L’œuvre de Rødland se déploie désormais sur une trentaine d’années, mais il est bien difficile de dire si telle œuvre est nouvelle ou plus ancienne. Non pas qu’il ait traversé l’histoire récente de la photographie sans prendre acte des bifurcations que lui ont infligées la photographie publicitaire dans les années 90, la photographie de mode dans les années 2000 et la photographie intime de l’ère des réseaux sociaux et de l’exposition de soi. Mais les inflexions imposées par les images en général à sa photographie en particulier ne sont, elles non plus, pas littérales : tout au plus de simples pièges pour apprivoiser notre attention. En outre, ses œuvres ont traversé le temps sans se laisser impressionner par la photographie digitale : Rødland n’utilise que l’argentique – et consent à l’incertitude d’un résultat sans repentir. Les repentirs, en la matière, seraient bien inutiles. Ses images semblent le fruit d’une telle patiente préméditation qu’elles convoquent des clairs-obscurs caravagesques sophistiqués ou semblent s’en remettre aux conditions climatiques de l’instant.
“Ses images ont des destinations précises, certaines ont vocation à être exposées, d’autres à être publiées dans des magazines, d’autres à être rassemblées dans des livres, ce qui crée parfois une certaine confusion chez les collectionneurs”, explique Florence Bonnefous, qui expose l’artiste à Paris depuis 1999 dans sa galerie Air de Paris. Et en de rares occasions, les images changent de catégorie. Ainsi, il exposa en 2015, à la galerie Rodolphe Janssen à Bruxelles, un ensemble de photographies mettant en scène Paris Hilton – qui lui avaient été commandées par le magazine Purple. “Elle est assise entre ses deux chiens. Elle a l’air calme, mais son Instagram est en folie. Neuf cents likes par minute. Si votre art vous semble figé, alors allez vous balader dans l’eau, ou trouvez autre chose”, écrit-il dans une courte introduction au catalogue. Mais il ne transforma pas en “œuvres d’art” les images de commande qu’il fit avec Nicolas Cage, Robert Pattinson ou la chanteuse SOPHIE. Et pour toutes ces images, la célébrité du modèle semble n’être qu’une simple couche d’information supplémentaire. À Maurizio Cattelan qui l’interviewait en 2017 et lui demandait de quoi est faite une image, il répondit : “Couche sur couche de perception et d’identification.”
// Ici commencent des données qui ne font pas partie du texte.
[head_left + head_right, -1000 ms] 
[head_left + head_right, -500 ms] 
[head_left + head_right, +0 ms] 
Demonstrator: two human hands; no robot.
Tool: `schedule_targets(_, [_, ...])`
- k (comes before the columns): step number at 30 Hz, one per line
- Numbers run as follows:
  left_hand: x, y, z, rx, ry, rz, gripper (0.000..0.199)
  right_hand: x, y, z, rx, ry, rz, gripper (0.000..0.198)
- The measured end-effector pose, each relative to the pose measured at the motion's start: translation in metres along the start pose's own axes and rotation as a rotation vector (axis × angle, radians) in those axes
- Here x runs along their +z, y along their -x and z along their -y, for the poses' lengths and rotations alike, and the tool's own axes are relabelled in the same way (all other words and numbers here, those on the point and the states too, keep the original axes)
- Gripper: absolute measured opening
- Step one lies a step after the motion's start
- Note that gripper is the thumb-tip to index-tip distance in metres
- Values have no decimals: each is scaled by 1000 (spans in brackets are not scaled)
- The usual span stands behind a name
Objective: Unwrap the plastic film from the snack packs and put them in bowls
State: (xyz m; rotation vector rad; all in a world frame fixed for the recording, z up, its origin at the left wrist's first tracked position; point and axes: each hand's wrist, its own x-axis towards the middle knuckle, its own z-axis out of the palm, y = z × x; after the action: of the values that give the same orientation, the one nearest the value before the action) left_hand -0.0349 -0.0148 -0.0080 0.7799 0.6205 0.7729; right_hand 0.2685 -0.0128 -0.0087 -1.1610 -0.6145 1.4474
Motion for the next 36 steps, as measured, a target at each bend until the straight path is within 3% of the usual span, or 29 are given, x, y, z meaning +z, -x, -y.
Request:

Ses images semblent le fruit d’une telle patiente préméditation qu’elles convoquent des clairs-obscurs caravagesques sophistiqués ou semblent s’en remettre aux conditions climatiques de l’instant.
La célèbre formule de Jean-Luc Godard selon laquelle “le traveling est affaire de morale” invite à penser sur le même mode la manière dont Torbjørn Rødland envisage la photographie et, naturellement, la place de celle-ci parmi les images contemporaines, celles de l’ère digitale ou celles du photojournalisme à l’heure des réseaux sociaux. Sa position, il me semble, relève d’une certaine morale : “Je me tiens là, à côté de la personne qui regarde ces images, et je lui dis : ‘Ça alors, c’est intéressant, non ?’ Je ne suis pas en surplomb, comme si je savais par avance ce qu’elle doit chercher dans ces images, ce qu’elle doit y trouver. Je suis à côté d’elle, à trouver ces photos fascinantes moi aussi, sans savoir vraiment ce qu’elles signifient.”